* _The problem_: Set down nothing except the lines starting at the one with "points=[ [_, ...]" and ending at the final line of the material, each word for word.

Segment Open

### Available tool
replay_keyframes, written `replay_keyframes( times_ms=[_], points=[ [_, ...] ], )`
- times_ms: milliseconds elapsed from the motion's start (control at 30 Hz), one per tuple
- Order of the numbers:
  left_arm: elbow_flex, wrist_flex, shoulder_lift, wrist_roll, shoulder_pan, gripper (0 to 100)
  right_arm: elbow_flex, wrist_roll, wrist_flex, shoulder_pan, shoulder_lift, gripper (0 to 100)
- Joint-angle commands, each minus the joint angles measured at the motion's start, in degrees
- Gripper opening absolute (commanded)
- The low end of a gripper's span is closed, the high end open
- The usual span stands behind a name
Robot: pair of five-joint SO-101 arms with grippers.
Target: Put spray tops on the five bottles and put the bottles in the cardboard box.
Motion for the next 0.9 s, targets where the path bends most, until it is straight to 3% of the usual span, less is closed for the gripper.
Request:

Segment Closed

* _The completed task_:
replay_keyframes, written `replay_keyframes( times_ms=[_], points=[ [_, ...] ], )`
- times_ms: milliseconds elapsed from the motion's start (control at 30 Hz), one per tuple
- Order of the numbers:
  left_arm: elbow_flex, wrist_flex, shoulder_lift, wrist_roll, shoulder_pan, gripper (0 to 100)
  right_arm: elbow_flex, wrist_roll, wrist_flex, shoulder_pan, shoulder_lift, gripper (0 to 100)
- Joint-angle commands, each minus the joint angles measured at the motion's start, in degrees
- Gripper opening absolute (commanded)
- The low end of a gripper's span is closed, the high end open
- The usual span stands behind a name
Robot: pair of five-joint SO-101 arms with grippers.
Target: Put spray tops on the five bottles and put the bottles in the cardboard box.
Motion for the next 0.9 s, targets where the path bends most, until it is straight to 3% of the usual span, less is closed for the gripper.
Request:

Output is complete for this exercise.